• Exercise data:
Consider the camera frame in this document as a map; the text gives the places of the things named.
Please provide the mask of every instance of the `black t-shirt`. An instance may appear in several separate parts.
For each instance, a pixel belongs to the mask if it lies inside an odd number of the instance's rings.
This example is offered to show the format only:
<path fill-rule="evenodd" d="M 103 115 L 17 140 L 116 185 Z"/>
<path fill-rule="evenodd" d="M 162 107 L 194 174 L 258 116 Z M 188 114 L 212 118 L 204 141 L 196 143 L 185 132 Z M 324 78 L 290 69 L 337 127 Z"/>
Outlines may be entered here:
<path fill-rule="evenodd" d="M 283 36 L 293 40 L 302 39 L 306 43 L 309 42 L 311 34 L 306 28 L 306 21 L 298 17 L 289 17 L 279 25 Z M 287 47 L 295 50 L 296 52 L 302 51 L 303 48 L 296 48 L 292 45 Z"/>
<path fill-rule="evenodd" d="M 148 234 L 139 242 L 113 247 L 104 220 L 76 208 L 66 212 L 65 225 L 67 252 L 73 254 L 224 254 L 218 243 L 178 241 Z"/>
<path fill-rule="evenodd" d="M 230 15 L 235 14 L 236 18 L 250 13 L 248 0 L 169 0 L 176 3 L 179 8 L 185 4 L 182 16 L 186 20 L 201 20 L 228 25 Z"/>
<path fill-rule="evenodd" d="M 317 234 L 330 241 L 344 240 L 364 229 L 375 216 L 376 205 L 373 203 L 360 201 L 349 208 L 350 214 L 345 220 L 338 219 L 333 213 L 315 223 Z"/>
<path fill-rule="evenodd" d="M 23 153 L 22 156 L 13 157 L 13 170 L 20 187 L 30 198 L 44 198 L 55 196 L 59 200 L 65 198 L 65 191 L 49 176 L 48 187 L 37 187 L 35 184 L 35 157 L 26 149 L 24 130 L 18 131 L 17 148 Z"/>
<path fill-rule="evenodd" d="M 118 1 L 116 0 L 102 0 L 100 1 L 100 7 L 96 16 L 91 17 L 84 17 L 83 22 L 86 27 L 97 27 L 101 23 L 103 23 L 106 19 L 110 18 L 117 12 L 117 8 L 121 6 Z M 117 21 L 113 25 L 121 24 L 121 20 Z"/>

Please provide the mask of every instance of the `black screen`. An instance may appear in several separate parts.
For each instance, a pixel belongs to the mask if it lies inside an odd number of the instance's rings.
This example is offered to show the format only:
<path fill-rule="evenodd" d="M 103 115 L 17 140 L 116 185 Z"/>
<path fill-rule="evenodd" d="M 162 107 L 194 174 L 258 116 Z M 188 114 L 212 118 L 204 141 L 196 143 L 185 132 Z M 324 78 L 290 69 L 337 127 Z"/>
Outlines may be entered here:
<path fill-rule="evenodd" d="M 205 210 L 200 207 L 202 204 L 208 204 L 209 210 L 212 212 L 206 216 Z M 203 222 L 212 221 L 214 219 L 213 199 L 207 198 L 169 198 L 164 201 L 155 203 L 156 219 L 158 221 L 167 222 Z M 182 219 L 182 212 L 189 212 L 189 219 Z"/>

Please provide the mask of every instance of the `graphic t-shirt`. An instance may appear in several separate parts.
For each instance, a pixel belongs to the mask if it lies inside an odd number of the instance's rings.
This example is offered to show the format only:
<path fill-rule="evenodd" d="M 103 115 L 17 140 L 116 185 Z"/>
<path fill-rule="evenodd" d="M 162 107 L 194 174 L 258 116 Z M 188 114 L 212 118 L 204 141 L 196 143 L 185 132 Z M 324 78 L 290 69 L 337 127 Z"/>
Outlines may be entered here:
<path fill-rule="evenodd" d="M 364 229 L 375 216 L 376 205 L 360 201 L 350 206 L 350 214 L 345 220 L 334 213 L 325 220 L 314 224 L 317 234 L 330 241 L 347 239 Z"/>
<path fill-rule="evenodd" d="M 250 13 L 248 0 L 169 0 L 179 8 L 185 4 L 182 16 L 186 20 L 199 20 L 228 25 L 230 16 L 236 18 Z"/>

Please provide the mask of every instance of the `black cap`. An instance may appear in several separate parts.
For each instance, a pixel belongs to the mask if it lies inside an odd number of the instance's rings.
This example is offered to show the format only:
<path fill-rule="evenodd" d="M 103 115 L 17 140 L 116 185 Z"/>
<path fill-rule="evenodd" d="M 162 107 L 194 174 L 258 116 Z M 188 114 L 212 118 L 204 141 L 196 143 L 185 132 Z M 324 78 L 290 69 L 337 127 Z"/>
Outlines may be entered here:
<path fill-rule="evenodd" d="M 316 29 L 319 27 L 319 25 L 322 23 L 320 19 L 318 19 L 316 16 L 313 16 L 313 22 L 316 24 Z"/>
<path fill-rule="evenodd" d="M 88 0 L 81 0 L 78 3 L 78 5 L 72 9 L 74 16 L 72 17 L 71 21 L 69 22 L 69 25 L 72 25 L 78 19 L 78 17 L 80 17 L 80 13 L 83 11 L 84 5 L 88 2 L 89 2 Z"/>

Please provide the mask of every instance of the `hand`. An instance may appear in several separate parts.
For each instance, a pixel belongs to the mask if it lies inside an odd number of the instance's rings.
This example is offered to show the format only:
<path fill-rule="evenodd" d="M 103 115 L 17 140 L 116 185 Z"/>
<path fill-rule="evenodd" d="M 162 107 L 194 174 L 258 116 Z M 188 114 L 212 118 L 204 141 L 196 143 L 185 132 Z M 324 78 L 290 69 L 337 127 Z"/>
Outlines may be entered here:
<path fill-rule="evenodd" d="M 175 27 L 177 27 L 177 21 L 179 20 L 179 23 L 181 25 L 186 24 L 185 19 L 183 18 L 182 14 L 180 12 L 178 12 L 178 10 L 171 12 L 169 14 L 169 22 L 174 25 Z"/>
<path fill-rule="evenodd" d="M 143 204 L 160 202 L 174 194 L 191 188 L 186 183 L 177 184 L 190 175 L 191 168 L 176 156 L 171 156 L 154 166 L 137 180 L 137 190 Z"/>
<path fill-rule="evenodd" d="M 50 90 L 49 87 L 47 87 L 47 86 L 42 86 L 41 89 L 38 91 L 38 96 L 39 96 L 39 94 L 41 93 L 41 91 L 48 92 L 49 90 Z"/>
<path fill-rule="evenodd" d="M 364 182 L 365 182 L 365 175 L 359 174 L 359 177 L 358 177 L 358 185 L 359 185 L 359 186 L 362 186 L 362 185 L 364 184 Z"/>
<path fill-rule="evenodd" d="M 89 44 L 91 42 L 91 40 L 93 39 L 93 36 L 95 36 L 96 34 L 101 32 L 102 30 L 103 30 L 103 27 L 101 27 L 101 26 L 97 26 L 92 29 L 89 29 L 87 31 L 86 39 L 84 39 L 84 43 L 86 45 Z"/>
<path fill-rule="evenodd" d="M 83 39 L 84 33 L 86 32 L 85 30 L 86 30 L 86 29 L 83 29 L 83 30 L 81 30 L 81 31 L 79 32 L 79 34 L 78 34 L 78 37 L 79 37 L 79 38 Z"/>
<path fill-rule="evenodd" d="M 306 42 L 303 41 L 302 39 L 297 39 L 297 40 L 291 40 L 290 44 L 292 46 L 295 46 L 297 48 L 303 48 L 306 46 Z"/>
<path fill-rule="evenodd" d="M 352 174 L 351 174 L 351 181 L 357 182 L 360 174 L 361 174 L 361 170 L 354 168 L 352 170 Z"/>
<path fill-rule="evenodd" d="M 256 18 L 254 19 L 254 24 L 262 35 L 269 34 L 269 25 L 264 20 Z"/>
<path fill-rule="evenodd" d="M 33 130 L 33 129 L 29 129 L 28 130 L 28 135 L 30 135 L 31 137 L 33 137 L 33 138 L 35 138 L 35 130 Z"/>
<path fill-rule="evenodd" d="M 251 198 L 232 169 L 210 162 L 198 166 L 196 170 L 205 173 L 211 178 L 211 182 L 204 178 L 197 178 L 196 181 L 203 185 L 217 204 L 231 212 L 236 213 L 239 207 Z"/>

==

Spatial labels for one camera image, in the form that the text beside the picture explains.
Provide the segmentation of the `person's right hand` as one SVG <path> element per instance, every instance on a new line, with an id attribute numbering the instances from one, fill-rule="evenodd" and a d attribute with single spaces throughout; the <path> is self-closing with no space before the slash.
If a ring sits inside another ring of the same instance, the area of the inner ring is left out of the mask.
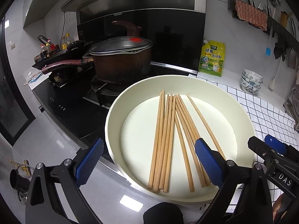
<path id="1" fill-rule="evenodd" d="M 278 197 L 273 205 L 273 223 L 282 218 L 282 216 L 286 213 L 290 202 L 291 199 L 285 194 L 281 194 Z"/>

• Exercise details: Read the material above and copy out each line holding "Please".

• Result:
Please provide the mask of every instance of the `black t-shirt`. An instance may appear in several separate parts.
Please provide the mask of every instance of the `black screen`. An instance may appear in several separate parts.
Please provide the mask of every instance of the `graphic t-shirt`. An instance may appear in several separate parts.
Please provide the mask of every instance of the `black cap`. An instance may appear in several separate parts.
Please provide the mask of every instance of the `hand`. An instance may appear in several separate parts.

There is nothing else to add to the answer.